Progress bars do not accurately represent time

Progress bars indicate the amount of work done vs. work remaining, not time elapsed vs. time remaining. At least in disk-related operations in general and in data recovery in particular. This is because different pieces of work take different time to complete, often significantly so.

Physical limitations

First and most obvious factor is hardware limitations, especially those of mechanical hard drives. Mechanical hard drives read sequential data quickly, but take long to find two disjoint pieces of data. This is why defragmentation is a thing on mechanical hard drives.

Let’s say we need to copy multiple files. The entire progress bar will reflect either the total number of files or the total number of bytes to copy. However, it takes about the same time to copy 1000 files of one byte each as it takes to copy one 100 MB file.

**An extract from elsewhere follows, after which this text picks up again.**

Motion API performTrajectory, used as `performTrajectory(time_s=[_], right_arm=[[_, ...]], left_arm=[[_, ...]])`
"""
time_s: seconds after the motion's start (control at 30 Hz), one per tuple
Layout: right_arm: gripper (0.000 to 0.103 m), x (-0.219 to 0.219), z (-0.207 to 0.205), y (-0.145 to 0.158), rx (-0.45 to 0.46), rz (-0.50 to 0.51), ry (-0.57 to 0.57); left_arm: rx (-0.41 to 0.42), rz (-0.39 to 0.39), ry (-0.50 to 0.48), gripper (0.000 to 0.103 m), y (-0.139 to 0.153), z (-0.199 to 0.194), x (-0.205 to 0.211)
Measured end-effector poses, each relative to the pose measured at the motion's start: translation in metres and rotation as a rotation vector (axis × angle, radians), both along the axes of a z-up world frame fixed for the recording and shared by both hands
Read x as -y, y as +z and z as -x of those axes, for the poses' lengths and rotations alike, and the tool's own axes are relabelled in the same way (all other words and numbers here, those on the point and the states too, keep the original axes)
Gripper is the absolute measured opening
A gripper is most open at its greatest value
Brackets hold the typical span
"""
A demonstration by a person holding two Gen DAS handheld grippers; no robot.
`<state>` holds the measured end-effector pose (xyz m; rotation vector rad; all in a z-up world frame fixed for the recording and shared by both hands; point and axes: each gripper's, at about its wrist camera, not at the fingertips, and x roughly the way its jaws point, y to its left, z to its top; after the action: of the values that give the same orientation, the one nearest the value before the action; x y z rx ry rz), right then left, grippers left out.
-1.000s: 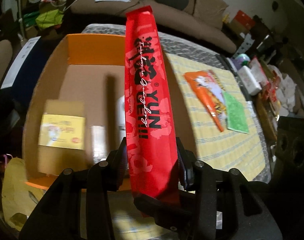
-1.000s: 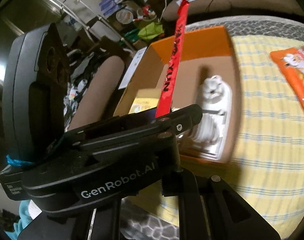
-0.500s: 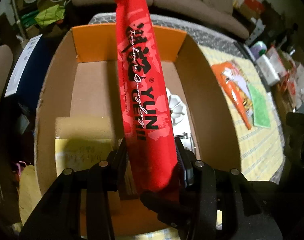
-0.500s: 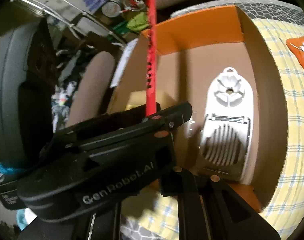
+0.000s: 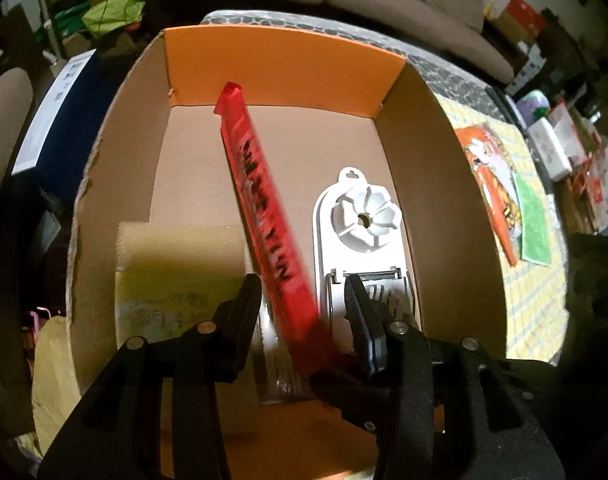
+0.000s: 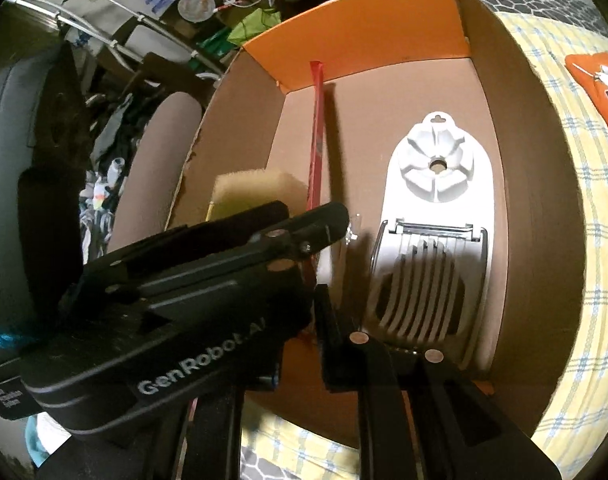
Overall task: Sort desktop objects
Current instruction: 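Carry the red package over the box and lower it beside the egg slicer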
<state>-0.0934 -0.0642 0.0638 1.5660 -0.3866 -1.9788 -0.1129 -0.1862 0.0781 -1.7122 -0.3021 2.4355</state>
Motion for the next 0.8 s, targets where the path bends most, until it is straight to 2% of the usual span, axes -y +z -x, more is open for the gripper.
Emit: performTrajectory(time_s=[0.1, 0.27, 0.37, 0.57, 0.6, 0.67, 0.8], right_arm=[[0.015, -0.002, 0.0, -0.004, 0.022, 0.006, -0.008], [0.015, -0.002, -0.001, -0.006, 0.061, 0.019, -0.025], [0.015, -0.001, -0.001, -0.004, 0.051, 0.007, -0.028], [0.015, 0.003, -0.006, 0.006, 0.013, -0.001, -0.008], [0.015, 0.006, -0.007, 0.007, 0.008, -0.01, 0.002], [0.024, 0.016, -0.008, 0.008, -0.014, -0.053, 0.018], [0.025, 0.034, -0.003, -0.001, -0.024, -0.143, 0.037]], left_arm=[[-0.015, -0.029, 0.025, 0.043, 0.008, -0.004, 0.011], [-0.051, -0.035, 0.059, 0.047, 0.023, -0.011, 0.028], [-0.057, -0.032, 0.067, 0.051, 0.027, -0.014, 0.033], [-0.064, -0.075, 0.102, 0.051, 0.03, -0.026, 0.045], [-0.066, -0.083, 0.106, 0.051, 0.031, -0.028, 0.047], [-0.069, -0.094, 0.111, 0.051, 0.033, -0.032, 0.051], [-0.081, -0.111, 0.125, 0.051, 0.037, -0.039, 0.061]])
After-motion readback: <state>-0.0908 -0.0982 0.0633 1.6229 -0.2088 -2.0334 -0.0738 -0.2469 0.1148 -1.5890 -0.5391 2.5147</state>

If you take number of bytes copied as a metric, it takes the same time to copy 99% of the size as it takes to copy the remaining 1%. It is the same if you take number of files as metric. Either way, if files happen to be grouped by size, you are stuck with a progress bar which moves to 99% and then sits there unexpectedly long. Worse yet, the same effect happens on two large files when one of them is fragmented and the other is contiguous on disk.


Some operations, like, reading various metadata, are cached. That is, whatever data is read from disk is kept in memory (cached), so that next time the data is needed, it can be quickly retrieved from cache (memory buffer). Work typically starts with “cold”, empty, cache. As work progresses and the cache fills up, more requests can be satisfied from cache, thus making process faster.

Early termination

Sometimes there is a certain area to search for an object or a certain set of solutions to try. The progress bar then estimates the worst-case scenario of scanning the entire area and not finding the object. Obviously, once the object is found there is no point in continuing search, and the search stops, giving an impression of jumpy progress indication.

Progress bars in disk scans

There is a case where one would expect the progress bar to actually reflect processing time. It is a full disk scan, which is done sequentially, from the very beginning to the very end of the disk (or whatever other media). While this is the closest you get to a predictable process, there are still some factors to throw off the progress bar.

  • Bad blocks. Bad blocks are extremely slow to process. Even a single one may cost you a second or so, not to mention a bunch of them.
  • Computation. Some objects, if discovered, require complex computations immediately. If there are many of these, they may slow down parts of the scan, especially when the objects are clustered in certain areas of the disk.
  • Speed change over meida surface. Hard drive reads faster on the outer tracks (logical start of the drive) than on the inner tracks (logical end of the drive). The difference is because the drive reads one track per one spindle revolution, and tracks are longer on the outside than on the inside. Flash-based storage (SSDs and memory cards) do not exhibit this behavior.